SUB_CLUSTER_LABELS = {
    0:  "Stable — Working Class Rowhouse",
    1:  "Stable — Mixed/Transitional",
    2:  "Stable — Gentrifying/Hip",
    3:  "Stable — Quiet Residential",
    4:  "Stable — Affluent North Baltimore",
    10: "Distressed — Core Disinvestment",
    11: "Distressed — Downtown/Commercial Fringe",
}
unique_subs = sorted(df[sub_cluster_col].unique())
SUB_CLUSTER_LABELS = {s: f"Cluster {s}" for s in unique_subs}

df["cluster_label"] = df[sub_cluster_col].map(SUB_CLUSTER_LABELS)
df["top_cluster_label"] = df["top_cluster"].map(
    {t: sub_results[t]["label"] for t in sub_results}
)

print("Final cluster assignments:")
print(df.groupby(["top_cluster_label", "cluster_label"])["neighborhood"]
        .count().reset_index().rename(columns={"neighborhood": "count"}).to_string(index=False))


## 11. Write Results to BigQuery

In [None]:
# Residential neighborhoods
residential_out = df[["neighborhood", "top_cluster", "top_cluster_label",
                       sub_cluster_col, "cluster_label"]].copy()
residential_out["excluded_type"]    = "Residential"
residential_out["excluded_cluster"] = None

# Excluded neighborhoods
excluded_out = df_excluded[["neighborhood", "excluded_type", "excluded_cluster"]].copy()
excluded_out["top_cluster"]       = -1
excluded_out["top_cluster_label"] = "Excluded"
excluded_out[sub_cluster_col]     = -1
excluded_out["cluster_label"]     = excluded_out["excluded_cluster"]

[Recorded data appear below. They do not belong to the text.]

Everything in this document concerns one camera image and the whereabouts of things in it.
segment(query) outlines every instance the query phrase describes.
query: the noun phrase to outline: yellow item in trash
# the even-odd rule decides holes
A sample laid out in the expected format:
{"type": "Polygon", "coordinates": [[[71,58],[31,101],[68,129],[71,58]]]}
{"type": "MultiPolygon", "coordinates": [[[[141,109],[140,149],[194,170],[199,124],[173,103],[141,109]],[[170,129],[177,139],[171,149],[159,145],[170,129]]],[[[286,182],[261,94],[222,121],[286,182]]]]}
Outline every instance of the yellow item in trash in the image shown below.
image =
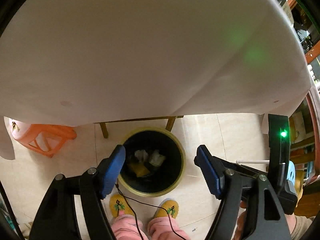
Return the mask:
{"type": "Polygon", "coordinates": [[[129,163],[128,166],[137,175],[138,178],[150,173],[150,171],[143,165],[143,163],[129,163]]]}

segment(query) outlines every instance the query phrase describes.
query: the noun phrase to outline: pink pants
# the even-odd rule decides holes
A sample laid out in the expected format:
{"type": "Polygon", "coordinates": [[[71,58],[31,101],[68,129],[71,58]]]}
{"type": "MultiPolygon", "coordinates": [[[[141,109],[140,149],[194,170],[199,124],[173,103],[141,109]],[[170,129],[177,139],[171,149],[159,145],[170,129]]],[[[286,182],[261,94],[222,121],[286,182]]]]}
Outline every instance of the pink pants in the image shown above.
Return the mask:
{"type": "MultiPolygon", "coordinates": [[[[190,237],[179,228],[177,221],[174,218],[170,218],[170,220],[173,230],[178,235],[190,240],[190,237]]],[[[145,233],[142,232],[142,222],[140,220],[138,220],[138,226],[143,239],[148,240],[145,233]]],[[[136,227],[136,220],[132,215],[118,216],[111,228],[117,240],[141,240],[136,227]]],[[[182,238],[172,232],[168,217],[158,217],[151,220],[148,224],[148,233],[152,237],[152,240],[182,240],[182,238]]]]}

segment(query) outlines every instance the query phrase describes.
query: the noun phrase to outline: white pipe
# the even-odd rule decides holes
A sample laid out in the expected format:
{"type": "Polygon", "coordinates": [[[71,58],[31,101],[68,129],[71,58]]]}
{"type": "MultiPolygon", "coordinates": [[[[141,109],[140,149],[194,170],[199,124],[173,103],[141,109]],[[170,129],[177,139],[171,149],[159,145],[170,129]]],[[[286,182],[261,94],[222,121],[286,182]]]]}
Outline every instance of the white pipe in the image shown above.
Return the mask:
{"type": "Polygon", "coordinates": [[[243,161],[243,160],[236,160],[238,164],[269,164],[269,160],[262,160],[262,161],[243,161]]]}

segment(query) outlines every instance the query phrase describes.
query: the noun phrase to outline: metal screw
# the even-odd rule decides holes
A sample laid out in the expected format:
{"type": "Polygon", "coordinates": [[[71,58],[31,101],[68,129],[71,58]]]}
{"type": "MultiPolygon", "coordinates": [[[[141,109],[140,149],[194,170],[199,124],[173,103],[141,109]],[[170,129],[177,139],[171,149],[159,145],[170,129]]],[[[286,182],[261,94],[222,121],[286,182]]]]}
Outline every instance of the metal screw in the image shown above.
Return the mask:
{"type": "Polygon", "coordinates": [[[262,181],[266,181],[267,180],[267,176],[263,175],[263,174],[260,174],[259,175],[259,179],[261,179],[262,181]]]}
{"type": "Polygon", "coordinates": [[[226,169],[226,174],[232,176],[235,174],[235,171],[233,169],[226,169]]]}
{"type": "Polygon", "coordinates": [[[55,178],[55,180],[62,180],[63,179],[63,174],[58,174],[54,178],[55,178]]]}
{"type": "Polygon", "coordinates": [[[93,174],[95,174],[97,172],[97,169],[96,168],[90,168],[90,169],[88,169],[88,174],[90,174],[90,175],[93,175],[93,174]]]}

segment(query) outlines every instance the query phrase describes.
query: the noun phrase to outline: green led light
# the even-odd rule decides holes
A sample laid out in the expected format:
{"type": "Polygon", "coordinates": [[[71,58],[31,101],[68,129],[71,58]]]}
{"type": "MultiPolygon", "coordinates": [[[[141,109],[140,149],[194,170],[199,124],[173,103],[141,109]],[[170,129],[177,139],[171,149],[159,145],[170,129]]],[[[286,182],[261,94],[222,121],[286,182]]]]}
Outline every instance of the green led light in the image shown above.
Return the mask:
{"type": "Polygon", "coordinates": [[[286,136],[287,136],[287,134],[288,134],[288,133],[287,133],[287,131],[286,131],[286,130],[284,130],[283,132],[281,132],[281,133],[280,133],[280,135],[281,135],[282,137],[286,137],[286,136]]]}

# Combine and merge back to full feature matrix
combined = pd.concat([residential_out, excluded_out], ignore_index=True)
output_df = df_full.merge(combined, on="neighborhood", how="left")
output_df["_clustered_at"] = pd.Timestamp.utcnow().strftime("%Y-%m-%d %H:%M:%S UTC")

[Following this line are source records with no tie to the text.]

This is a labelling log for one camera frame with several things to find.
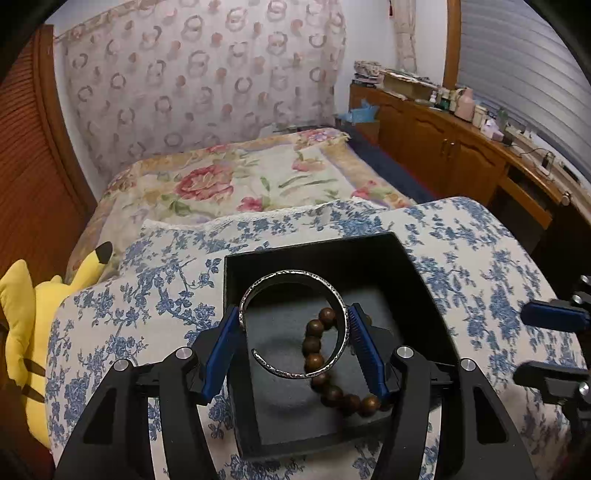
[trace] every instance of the brown wooden bead
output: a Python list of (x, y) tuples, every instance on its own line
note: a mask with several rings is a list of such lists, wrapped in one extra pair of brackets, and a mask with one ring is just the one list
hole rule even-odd
[(304, 355), (310, 355), (311, 353), (320, 352), (321, 346), (322, 343), (318, 337), (306, 337), (301, 344), (301, 351)]
[(336, 385), (326, 385), (322, 391), (320, 401), (325, 407), (336, 407), (343, 398), (343, 391)]
[(320, 320), (310, 320), (306, 325), (306, 335), (312, 337), (322, 337), (324, 333), (324, 325)]
[(359, 415), (362, 417), (371, 417), (380, 408), (380, 402), (375, 395), (368, 395), (361, 401), (359, 406)]
[(324, 365), (324, 357), (319, 353), (311, 353), (306, 357), (306, 363), (304, 364), (304, 370), (306, 373), (315, 372)]
[(333, 309), (326, 307), (320, 311), (318, 319), (324, 325), (325, 330), (330, 330), (335, 325), (336, 313)]
[(328, 372), (324, 372), (323, 374), (316, 375), (312, 380), (310, 380), (310, 386), (315, 392), (322, 392), (322, 389), (329, 381), (330, 374)]
[(360, 405), (361, 399), (357, 395), (349, 393), (341, 399), (339, 403), (339, 410), (343, 413), (343, 415), (348, 417), (358, 411)]

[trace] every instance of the metal screw
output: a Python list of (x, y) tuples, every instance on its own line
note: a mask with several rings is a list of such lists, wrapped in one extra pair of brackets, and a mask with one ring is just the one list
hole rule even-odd
[(410, 348), (409, 346), (398, 347), (398, 350), (396, 350), (396, 353), (401, 358), (411, 358), (414, 355), (413, 349)]
[(185, 359), (189, 358), (192, 354), (193, 354), (193, 351), (188, 346), (184, 346), (182, 348), (179, 348), (177, 350), (177, 352), (175, 353), (177, 358), (180, 358), (181, 360), (185, 360)]
[(587, 382), (581, 382), (579, 384), (579, 393), (582, 397), (587, 396), (587, 394), (589, 393), (589, 385), (587, 385)]
[(122, 358), (121, 360), (117, 360), (114, 364), (113, 364), (113, 368), (115, 370), (117, 370), (118, 372), (122, 372), (123, 370), (125, 370), (127, 367), (129, 366), (129, 361), (127, 361), (125, 358)]
[(460, 362), (460, 365), (467, 372), (471, 372), (476, 369), (476, 363), (474, 362), (474, 360), (471, 360), (470, 358), (465, 358), (464, 360), (462, 360)]

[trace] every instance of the red rose print
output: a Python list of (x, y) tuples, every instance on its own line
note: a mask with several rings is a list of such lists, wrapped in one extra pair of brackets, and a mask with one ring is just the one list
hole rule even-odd
[(327, 140), (334, 138), (334, 135), (329, 135), (328, 130), (321, 128), (318, 130), (307, 130), (300, 133), (309, 142), (326, 142)]
[(244, 197), (238, 206), (239, 212), (262, 212), (262, 199)]
[(229, 198), (234, 192), (230, 185), (232, 181), (232, 169), (220, 165), (193, 170), (185, 176), (175, 188), (181, 198), (185, 200), (207, 200), (214, 198), (221, 202)]
[(358, 197), (360, 199), (364, 199), (364, 200), (370, 200), (370, 188), (371, 187), (375, 187), (377, 185), (377, 183), (375, 183), (373, 180), (370, 180), (369, 182), (367, 182), (367, 184), (364, 187), (361, 187), (360, 189), (355, 190), (352, 194), (351, 194), (351, 198), (352, 197)]
[(228, 148), (227, 145), (214, 145), (213, 147), (206, 148), (208, 153), (224, 153)]
[(312, 158), (305, 160), (298, 158), (291, 165), (291, 169), (297, 171), (322, 171), (324, 168), (325, 166), (322, 160)]

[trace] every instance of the silver cuff bracelet
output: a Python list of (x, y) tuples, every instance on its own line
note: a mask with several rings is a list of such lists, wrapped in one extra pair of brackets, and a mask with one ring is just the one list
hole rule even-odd
[(265, 359), (261, 357), (256, 351), (256, 349), (252, 349), (252, 356), (254, 356), (256, 361), (259, 362), (259, 364), (265, 370), (267, 370), (269, 373), (272, 373), (276, 377), (288, 378), (289, 380), (302, 380), (305, 378), (316, 377), (333, 368), (337, 360), (345, 351), (345, 347), (349, 340), (349, 313), (347, 312), (345, 302), (339, 295), (339, 292), (337, 292), (335, 288), (324, 278), (303, 270), (281, 270), (279, 272), (275, 272), (260, 278), (247, 289), (246, 293), (242, 297), (242, 300), (240, 300), (240, 305), (238, 307), (238, 322), (240, 323), (240, 328), (246, 334), (244, 311), (248, 307), (248, 304), (251, 302), (251, 300), (267, 287), (282, 283), (299, 283), (306, 285), (326, 298), (331, 308), (336, 313), (336, 328), (338, 331), (338, 337), (335, 349), (322, 368), (309, 374), (292, 374), (279, 370), (267, 363)]

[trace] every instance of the wooden louvered door
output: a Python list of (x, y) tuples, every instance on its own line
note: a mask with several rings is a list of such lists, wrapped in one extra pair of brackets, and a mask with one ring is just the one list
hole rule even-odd
[(63, 275), (95, 206), (61, 116), (53, 27), (44, 25), (0, 85), (0, 277), (19, 258), (34, 284)]

dest = f"{GCP_PROJECT}.{ANALYTICS_DATASET}.neighborhood_clusters"
job_config = bigquery.LoadJobConfig(
    write_disposition=bigquery.WriteDisposition.WRITE_TRUNCATE,
    autodetect=True
)
bq.load_table_from_dataframe(output_df, dest, job_config=job_config).result()
t = bq.get_table(dest)
print(f"✓ {t.num_rows:,} rows → {dest}")

output_df.to_csv("neighborhood_clusters.csv", index=False)
df_excluded.to_csv("excluded_neighborhood_analysis.csv", index=False)
print("✓ Saved neighborhood_clusters.csv")
print("✓ Saved excluded_neighborhood_analysis.csv")


## 12. Final Summary

In [None]:
print("=" * 70)
print("CLUSTERING COMPLETE")
print("=" * 70)
print(f"Residential neighborhoods clustered: {len(df)}")
print(f"Excluded neighborhoods analyzed:     {len(df_excluded)}")
print(f"Total in output table:               {len(output_df)}")
print()

summary = df.groupby(["top_cluster_label", "cluster_label"]).agg(
    neighborhoods        = ("neighborhood", "count"),
    avg_crime_per_capita = ("crime_per_capita", "mean"),
    avg_vacancy_rate     = ("housing_vacancy_rate", "mean"),
    avg_assessed_value   = ("median_assessed_value", "mean"),
    avg_permit_value     = ("permit_value_per_capita", "mean"),
).round(3).reset_index()
display(summary)

print(f"""
Output files:
  BigQuery: {GCP_PROJECT}.{ANALYTICS_DATASET}.neighborhood_clusters
  CSV:      neighborhood_clusters.csv
  CSV:      excluded_neighborhood_analysis.csv
  Charts:   pca_clusters.png, cluster_heatmap.png
""")


---
## Next Steps

1. **`05_looker_studio.md`** — Connect `analytics.neighborhood_clusters` to Looker Studio

**Key fields for Looker Studio:**
- `neighborhood` — join key
- `top_cluster_label` — Stable / Distressed (primary filter)
- `cluster_label` — sub-cluster cohort label
- Join to `neighborhood_boundaries` for polygon map layer

**To re-label clusters:**
Edit `SUB_CLUSTER_LABELS` in Cell 10 and re-run Cells 10-12.

**To change sub-cluster K:**
The `find_best_k()` function auto-selects — override by setting a fixed value in Cell 6.